追記:がんの遺伝的要因が5~10%という説は、米National Cancer Instituteに従いました。これには異論があって、30%という説もあるようです。また、一口に遺伝子テストと言っても、予測だけではなく、病気の診断、タイプ・治療法の判断に使われる遺伝子テストもあります。


<ペンギンさん、がんばって>

 趣を変えて、南極のお話です。あちらでは今、ちょっとした異変が起きているのです。南極の氷が割れて、大きなかたまりがペンギンさんたちを脅かしているのです。
 このかたまりは "氷山B-15" という名前で、5年前南極大陸のロス海沿岸から切り離されました。記録に残る中では一番大きな氷山で、カリブ海のジャマイカほどの大きさです。誕生には9年かかっています。半年後、このB-15はふたつに割れ、ひとつは南太平洋に向け沖に流され、もうひとつはロス海沿岸をゆったりと流されていました。
 問題なのは、このロス海に留まったB-15Aなのです。形はマンハッタン島によく似ていますが、大きさは何十倍もあり、含まれる水は、ナイル川を80年潤すほどと言われます。これが奇妙な時計と逆まわりの反転をして、ロス海に面する湾をふさぐ形となっているのです。南極の夏である昨年末頃から恐れられていましたが、ついに4月中旬、湾に突き出た氷の浮遊岬(the Drygalski Ice Tongue)に氷山の先端が衝突し、湾に蓋をしたのが衛星写真で確認されました。
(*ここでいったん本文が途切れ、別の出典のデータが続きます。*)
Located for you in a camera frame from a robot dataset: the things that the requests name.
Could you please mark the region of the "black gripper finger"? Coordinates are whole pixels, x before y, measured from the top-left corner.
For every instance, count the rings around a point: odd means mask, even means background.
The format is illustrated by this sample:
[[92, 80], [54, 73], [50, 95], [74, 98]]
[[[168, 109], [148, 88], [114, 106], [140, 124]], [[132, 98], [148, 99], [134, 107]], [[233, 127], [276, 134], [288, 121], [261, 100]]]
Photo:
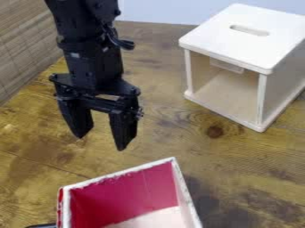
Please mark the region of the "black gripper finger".
[[80, 100], [58, 101], [58, 104], [73, 134], [84, 138], [94, 127], [92, 110], [81, 105]]
[[138, 120], [132, 112], [121, 110], [114, 110], [109, 114], [109, 118], [114, 135], [114, 143], [117, 149], [124, 151], [137, 137]]

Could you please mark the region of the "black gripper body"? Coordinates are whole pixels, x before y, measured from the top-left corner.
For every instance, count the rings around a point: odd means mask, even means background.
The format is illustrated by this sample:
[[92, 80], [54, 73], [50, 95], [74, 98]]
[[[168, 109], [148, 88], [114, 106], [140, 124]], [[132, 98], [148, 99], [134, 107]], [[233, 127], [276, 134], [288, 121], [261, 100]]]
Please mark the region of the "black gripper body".
[[122, 78], [97, 88], [76, 85], [67, 73], [51, 75], [50, 81], [55, 85], [58, 101], [80, 100], [81, 105], [92, 111], [110, 114], [114, 110], [121, 110], [132, 112], [137, 120], [144, 117], [144, 109], [138, 102], [141, 90]]

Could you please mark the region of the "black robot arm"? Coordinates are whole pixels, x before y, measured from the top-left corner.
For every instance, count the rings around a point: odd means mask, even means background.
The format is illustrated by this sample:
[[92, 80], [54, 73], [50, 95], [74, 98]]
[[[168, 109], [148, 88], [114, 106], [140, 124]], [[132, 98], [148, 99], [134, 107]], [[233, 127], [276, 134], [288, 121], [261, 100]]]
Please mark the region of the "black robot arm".
[[94, 128], [93, 112], [106, 113], [116, 147], [122, 151], [137, 137], [144, 112], [138, 103], [141, 90], [124, 79], [122, 51], [133, 50], [136, 43], [118, 36], [118, 0], [45, 2], [70, 70], [50, 76], [62, 116], [74, 135], [82, 138]]
 ふさがれている湾には、アメリカのマクマード基地とニュージーランドのスコット基地があり、近くにはイタリアのテラ・ノヴァ基地もあります。そして、何よりも、南極ペンギン(アデリー・ペンギン)の4つの群棲地のうち、ふたつがここにあるのです。
 南極基地の方は、夏の間どうにか食料や燃料の補給が行われ、今すぐに困ることはありません(砕氷船が50キロメートルの水路を作り、基地に到達したそうです)。しかし、ペンギンの方は、夏に孵化した雛の大部分が、飢え死にした恐れがあります。
 と言いますのも、今まで餌である魚を楽に取りに行けたのに、氷山が邪魔するお陰で、親鳥が遠距離を泳がなくてはいけなくなったのです。ひとつの群棲地ロイズ岬では、往復で180キロの行程となり、疲弊した親鳥は、雛にたどり着く前に、喉の袋に貯めておいた魚を食べてしまうのです。
 ここには、3千組のつがいがいて、雛は全滅すると予想されています。もうひとつの群棲地バード岬では、5万組のつがいのうち、1割しか雛を育てられないと言われます。南極は、4月下旬から8月下旬まで日の射さない冬となるため、科学者はペンギンたちの運命をまだ確認できていないようです。

 お騒がせB-15Aは、現在ゆっくりした速度で動き始め、浮遊岬から離れつつあるようですが、再度衝突する可能性もあるということです。大きな氷山が相手では、ペンギンが無傷であることを祈るしかありませんね。